Pick the leaves off the mint and parsley and put them to one side. Pour all the rice and barley into a deep saucepan with the bulb of garlic and the herb stalks and cover with cold water. Bring to the boil and simmer gently for 20 minutes. If using farro cook for 30 minutes before adding the rice, as it needs around 50 minutes in total. Check the grains are soft to the bite then cook for 1 minute more. Drain through a sieve, saving the cooking water.



Keep the grains in the sieve and place it over the saucepan containing the cooking water. Cover with a lid and place back on the heat so the grains steam for about 10 minutes. Turn off the heat and tip the grains into a bowl to cool down.

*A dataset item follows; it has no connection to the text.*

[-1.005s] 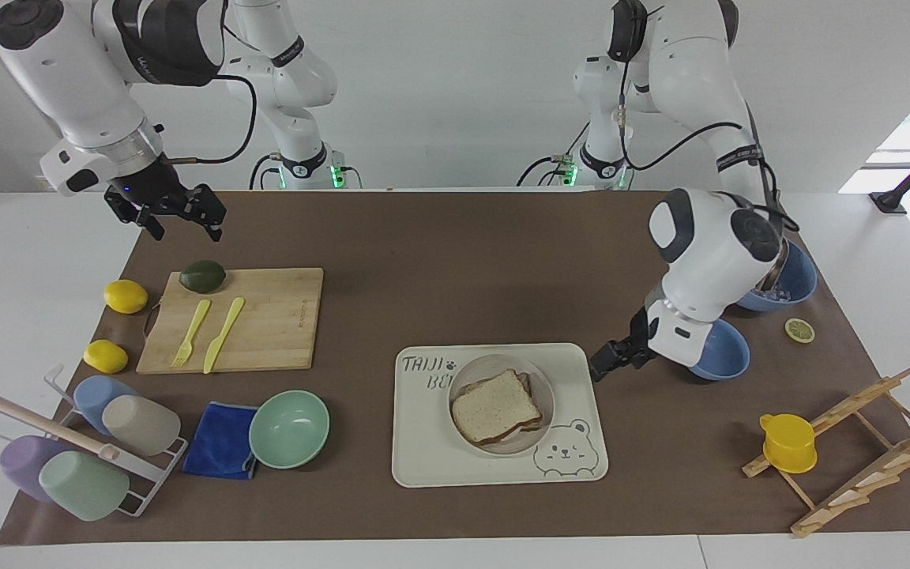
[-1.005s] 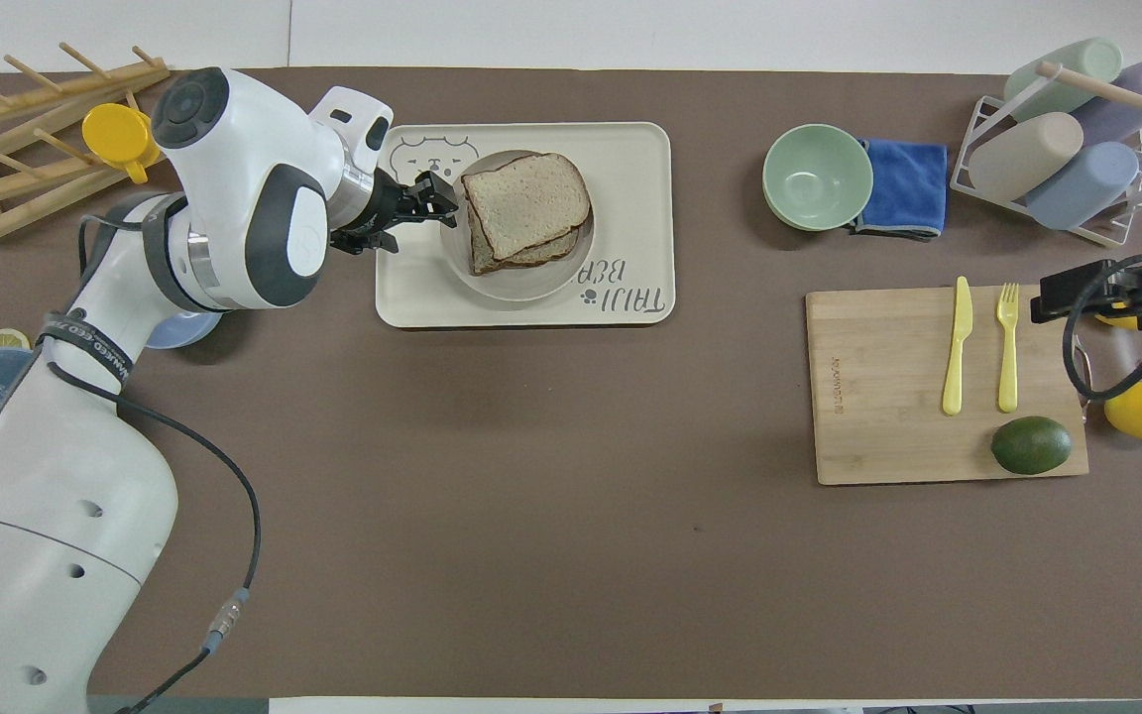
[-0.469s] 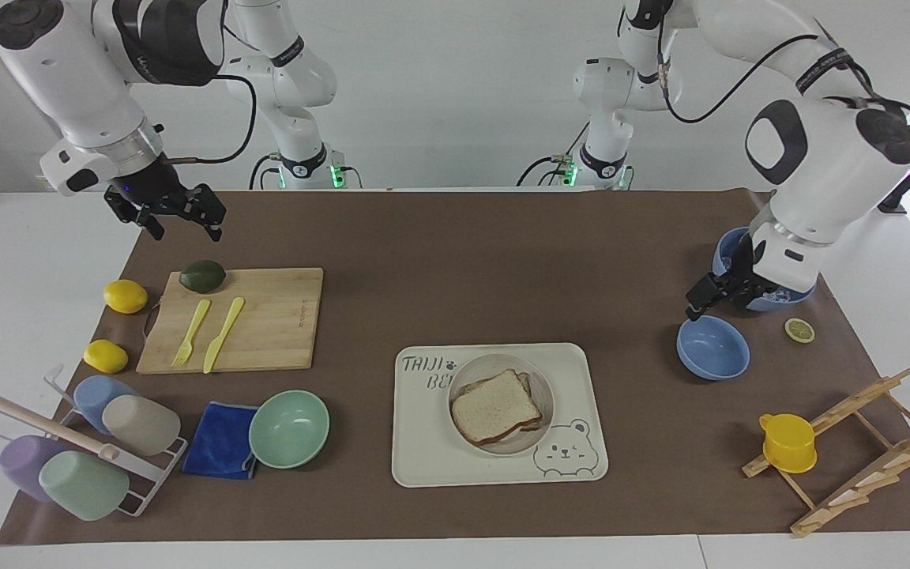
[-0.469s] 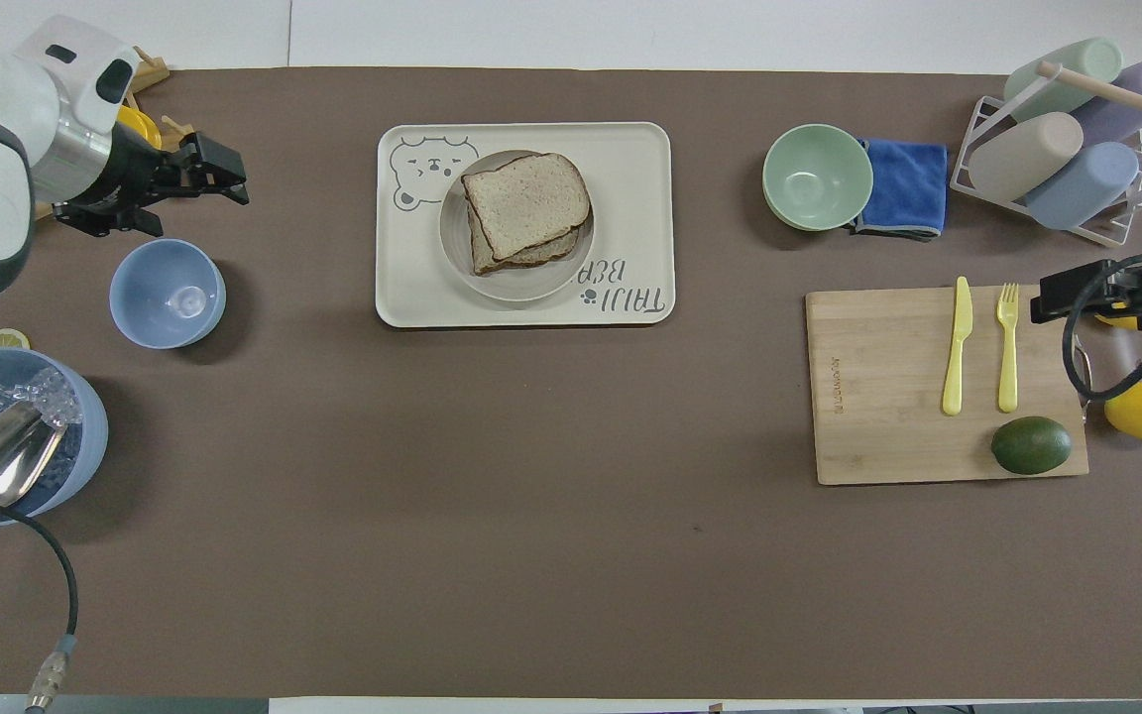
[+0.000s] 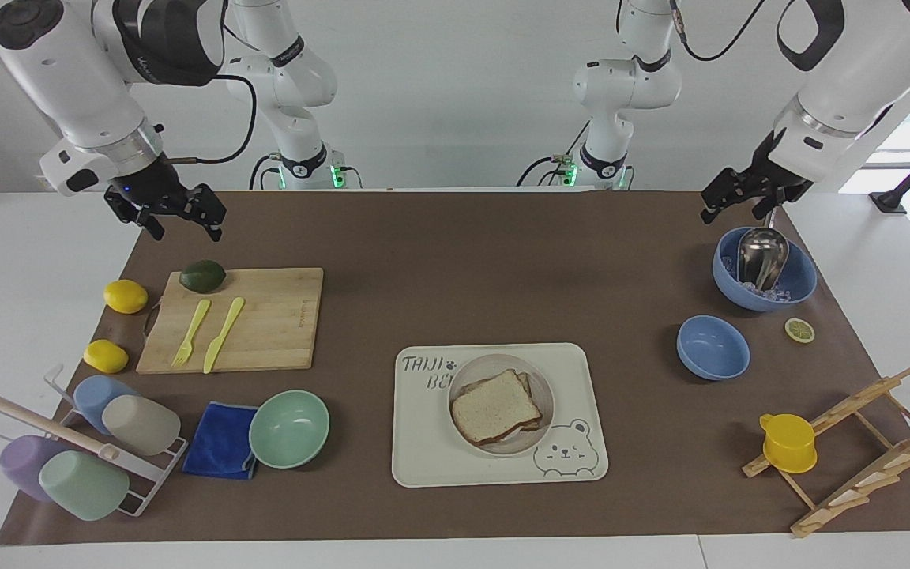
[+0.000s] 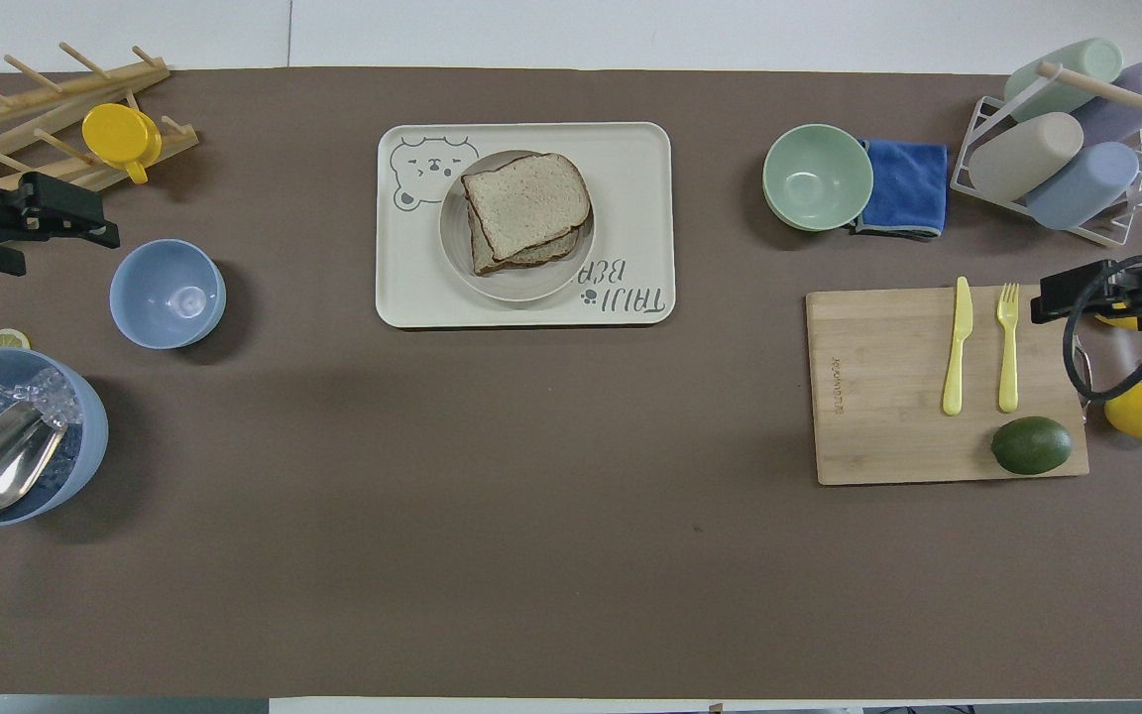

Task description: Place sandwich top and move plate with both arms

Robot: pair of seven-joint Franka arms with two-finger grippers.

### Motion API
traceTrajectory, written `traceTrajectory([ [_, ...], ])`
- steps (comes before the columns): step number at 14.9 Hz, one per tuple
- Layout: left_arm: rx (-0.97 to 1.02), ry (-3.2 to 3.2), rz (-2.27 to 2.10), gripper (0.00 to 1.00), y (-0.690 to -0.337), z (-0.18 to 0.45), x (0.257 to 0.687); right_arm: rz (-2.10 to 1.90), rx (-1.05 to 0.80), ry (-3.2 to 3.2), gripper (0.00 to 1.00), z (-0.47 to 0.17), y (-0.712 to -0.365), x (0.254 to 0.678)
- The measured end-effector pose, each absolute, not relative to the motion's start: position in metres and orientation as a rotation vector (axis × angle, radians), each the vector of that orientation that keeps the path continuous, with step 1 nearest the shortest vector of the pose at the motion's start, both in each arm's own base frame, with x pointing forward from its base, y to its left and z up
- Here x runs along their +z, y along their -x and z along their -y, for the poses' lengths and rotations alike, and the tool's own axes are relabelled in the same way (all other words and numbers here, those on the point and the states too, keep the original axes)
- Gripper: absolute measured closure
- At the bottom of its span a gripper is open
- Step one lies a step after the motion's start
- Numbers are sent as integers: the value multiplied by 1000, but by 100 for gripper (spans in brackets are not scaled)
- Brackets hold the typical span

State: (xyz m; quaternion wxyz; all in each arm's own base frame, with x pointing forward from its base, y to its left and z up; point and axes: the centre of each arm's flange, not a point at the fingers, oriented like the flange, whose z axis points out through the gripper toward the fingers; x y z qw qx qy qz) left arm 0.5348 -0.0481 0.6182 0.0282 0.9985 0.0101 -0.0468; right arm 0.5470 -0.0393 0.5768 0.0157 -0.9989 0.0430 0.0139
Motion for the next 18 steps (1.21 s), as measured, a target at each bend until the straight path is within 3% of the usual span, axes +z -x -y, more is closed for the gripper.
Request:
traceTrajectory([
  [6,-158,-3087,-10,0,-538,58,571,-134,43,3107,0,39,-547,577],
  [18,-152,-3127,40,0,-538,49,599,-134,43,3107,0,39,-547,577],
])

Pick out and discard the herb stalks, then pick out the garlic bulb and squeeze all the cloves so the garlic inside goes into a bowl. Lightly mash the garlic with the back of a fork. Chop the herb leaves and stir these into the garlic. Season well with salt, pepper, plenty of extra virgin olive oil and the lemon juice. Stir this dressing through the cooled grains. Give it a taste and adjust the seasoning if you need to.



Heat a splash of olive oil in a frying pan and add the fennel and cumin seeds and the oats. Stir and fry for a few minutes until the seeds start smelling fantastic and the oats are lightly toasted.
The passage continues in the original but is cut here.